Golf Homes: Florida Marinas
Published: August 2009
Props to the British engineer F. W. Lanchester for inventing the powerboat more than a century ago. To be precise, he was the first to connect a screw propeller to a gasoline engine and mount it on a recreational vessel. Lanchester was part of the late-nineteenth-century development of motorboating for pleasure—a pursuit long since perfected by affluent Floridians. Many of these weekend seafarers, as it happens, also play golf. And so, in selecting a proper residence, they navigate toward planned communities with excellent courses plus a shipshape deepwater marina. The sinuous presence of the Intracoastal Waterway along Florida’s coast helps this golfer-yachtsman combination flourish. —David Gould
Harbour Ridge Yacht & Country Club
Palm City, Florida
The St. Lucie River and the connecting Intracoastal Waterway can carry a seacraft to the Atlantic or, via the Okeechobee Waterway, to the gulf. Harbour Ridge members know the route well, having followed it in search of snook, trout and redfish—often as part of their organized fishing derbies. Golf here combines traditional Florida (Joe Lee’s Golden Marsh course) with Pete Dye’s British-inflected contours. Covering almost nine hundred acres and laid out with fewer than seven hundred residences (condos, patio homes and estates), this riverfront enclave maintains its open spaces yet found room for a new 45,000-square-foot clubhouse—after all, you can’t spend your whole life on a boat or a golf course. Visit hrycc.org.

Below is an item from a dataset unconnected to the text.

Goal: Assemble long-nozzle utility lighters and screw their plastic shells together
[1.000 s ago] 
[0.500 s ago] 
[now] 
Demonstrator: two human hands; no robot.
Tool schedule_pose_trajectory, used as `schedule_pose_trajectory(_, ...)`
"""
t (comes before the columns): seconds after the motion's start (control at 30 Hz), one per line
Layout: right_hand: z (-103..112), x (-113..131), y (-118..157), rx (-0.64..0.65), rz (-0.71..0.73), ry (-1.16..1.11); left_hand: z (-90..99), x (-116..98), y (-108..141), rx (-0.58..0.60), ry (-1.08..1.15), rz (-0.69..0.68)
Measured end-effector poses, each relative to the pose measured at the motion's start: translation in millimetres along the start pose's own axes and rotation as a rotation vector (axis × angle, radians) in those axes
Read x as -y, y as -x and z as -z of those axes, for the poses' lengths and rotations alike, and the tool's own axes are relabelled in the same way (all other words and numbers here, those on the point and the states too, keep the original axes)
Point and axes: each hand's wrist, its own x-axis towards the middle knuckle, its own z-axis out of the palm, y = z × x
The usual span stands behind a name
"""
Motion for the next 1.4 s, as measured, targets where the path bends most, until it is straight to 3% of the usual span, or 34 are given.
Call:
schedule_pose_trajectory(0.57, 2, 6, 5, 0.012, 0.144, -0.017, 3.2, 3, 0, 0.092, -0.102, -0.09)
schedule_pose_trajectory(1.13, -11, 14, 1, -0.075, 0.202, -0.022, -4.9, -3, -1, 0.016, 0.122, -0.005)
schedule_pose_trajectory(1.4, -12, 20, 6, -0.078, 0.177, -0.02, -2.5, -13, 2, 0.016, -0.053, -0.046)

One of South Florida’s finer tie-ups for that Hargrave Capri you’re cruising in is Jonathan’s Landing, named for a Quaker who ran aground here in 1696. True to its namesake, the community is populated by down-to-earth Northeasterners. The golf amenity consists of a Tom and George Fazio course on the property plus a Tom Fazio course and an Arthur Hills course twelve miles inland. Yacht clubbers form flotillas then cruise to the Bahamas or into the gulf. Housing options include single-family homes, town houses and condominiums, set among lagoons, channels, waterways and whatever else floats your boat. Visit jonathanslanding.com.
The Judge Smails in all of us would be tickled to reside at Admirals Cove, where members swap deck shoes for golf spikes every afternoon. The painterly eye of Robert von Hagge is responsible for the golf—all forty-five palm-studded holes of it. The club’s marina can dock ten mega-yachts, but most boats range in size from fifty to seventy feet. With its configuration and surrounding land features, this marina is a superior "hurricane hole," say its harbormasters. Residences range from smaller waterfront condos (there’s a hotel on the property for spillover guests) to stunning mansions that sell for upward of $9 million. Visit admiralscove.net.